SUPPLIED INFORMATION »
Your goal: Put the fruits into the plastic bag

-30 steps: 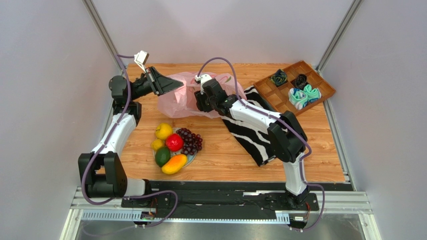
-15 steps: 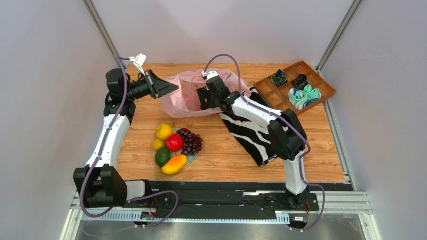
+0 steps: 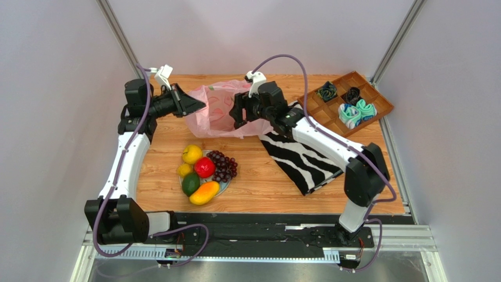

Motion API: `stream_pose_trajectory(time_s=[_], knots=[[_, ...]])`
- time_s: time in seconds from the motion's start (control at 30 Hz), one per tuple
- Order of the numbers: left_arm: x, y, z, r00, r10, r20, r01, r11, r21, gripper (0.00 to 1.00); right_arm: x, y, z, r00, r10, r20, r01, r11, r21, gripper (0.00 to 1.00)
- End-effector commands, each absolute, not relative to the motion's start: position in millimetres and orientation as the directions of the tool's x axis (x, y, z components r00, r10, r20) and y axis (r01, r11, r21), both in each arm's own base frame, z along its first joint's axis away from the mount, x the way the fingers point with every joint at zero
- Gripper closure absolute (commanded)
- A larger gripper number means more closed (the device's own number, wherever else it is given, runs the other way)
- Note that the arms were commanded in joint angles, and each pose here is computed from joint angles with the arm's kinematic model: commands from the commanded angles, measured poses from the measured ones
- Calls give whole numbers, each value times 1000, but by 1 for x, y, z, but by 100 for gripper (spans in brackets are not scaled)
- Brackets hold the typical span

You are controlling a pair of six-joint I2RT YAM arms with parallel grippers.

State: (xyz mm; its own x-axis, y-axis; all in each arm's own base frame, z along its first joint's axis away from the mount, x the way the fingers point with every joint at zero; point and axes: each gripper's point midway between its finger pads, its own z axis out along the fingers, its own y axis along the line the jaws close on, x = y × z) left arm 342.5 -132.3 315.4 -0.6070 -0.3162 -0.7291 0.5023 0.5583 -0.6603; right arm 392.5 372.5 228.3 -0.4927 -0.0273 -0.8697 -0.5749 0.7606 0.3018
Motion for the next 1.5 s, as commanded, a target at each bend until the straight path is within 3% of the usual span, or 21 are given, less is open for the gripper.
stream_pose_trajectory(time_s=[0.0,0.13,0.7,0.9,1.47], knots=[[343,-118,323,-538,-269,-799,497,664,-558,100,361,381,303,-377,82,-923,-714,608,346,30],[344,-115,321,-530,-266,-805,481,688,-544,100,329,383,309,-348,55,-936,-769,554,319,35],[348,-115,314,-551,-271,-789,469,681,-562,100,187,434,166,-579,-318,-751,-780,485,395,49],[348,-115,314,-550,-269,-791,471,682,-560,100,199,428,120,-631,-376,-679,-718,615,326,53],[348,-115,313,-552,-269,-789,469,682,-561,100,214,414,103,-631,-384,-674,-677,697,237,54]])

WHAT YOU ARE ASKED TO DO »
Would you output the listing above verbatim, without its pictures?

RESULT OF THE TASK »
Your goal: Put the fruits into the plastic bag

-30 steps: 
-15 steps: 
+0 steps: 

Motion API: `stream_pose_trajectory(time_s=[_], knots=[[_, ...]])`
- time_s: time in seconds from the motion's start (control at 30 Hz), one per tuple
- Order of the numbers: left_arm: x, y, z, r00, r10, r20, r01, r11, r21, gripper (0.00 to 1.00); right_arm: x, y, z, r00, r10, r20, r01, r11, r21, gripper (0.00 to 1.00)
- End-effector commands, each absolute, not relative to the motion's start: position in millimetres and orientation as the directions of the tool's x axis (x, y, z components r00, r10, r20) and y axis (r01, r11, r21), both in each arm's own base frame, z along its first joint's axis away from the mount, x the way the fingers point with every joint at zero
- Gripper closure absolute (commanded)
- A larger gripper number means more closed (the device's own number, wherever else it is given, runs the other way)
- Note that the arms were commanded in joint angles, and each pose here is computed from joint angles with the arm's kinematic model: commands from the commanded angles, measured poses from the measured ones
- Calls give whole numbers, each value times 1000, but by 1 for x, y, z, but by 100 for gripper (spans in brackets are not scaled)
- Brackets hold the typical span

You are controlling a pair of six-joint I2RT YAM arms with parallel grippers.

State: (xyz mm; its own x-axis, y-axis; all in each arm's own base frame, z along its first joint's axis away from the mount, x the way the fingers point with every joint at zero; point and axes: each gripper's point midway between its finger pads, its own z axis out along the fingers, its own y axis along the line the jaws close on, x = y × z) left arm 342.5 -132.3 315.4 -0.6070 -0.3162 -0.7291 0.5023 0.5583 -0.6603; right arm 392.5 372.5 228.3 -0.4927 -0.0273 -0.8697 -0.5749 0.7606 0.3018
Motion for the next 1.5 s, as commanded, a target at each bend until the straight path is within 3% of the usual span, or 21 are given, less is open for the gripper.
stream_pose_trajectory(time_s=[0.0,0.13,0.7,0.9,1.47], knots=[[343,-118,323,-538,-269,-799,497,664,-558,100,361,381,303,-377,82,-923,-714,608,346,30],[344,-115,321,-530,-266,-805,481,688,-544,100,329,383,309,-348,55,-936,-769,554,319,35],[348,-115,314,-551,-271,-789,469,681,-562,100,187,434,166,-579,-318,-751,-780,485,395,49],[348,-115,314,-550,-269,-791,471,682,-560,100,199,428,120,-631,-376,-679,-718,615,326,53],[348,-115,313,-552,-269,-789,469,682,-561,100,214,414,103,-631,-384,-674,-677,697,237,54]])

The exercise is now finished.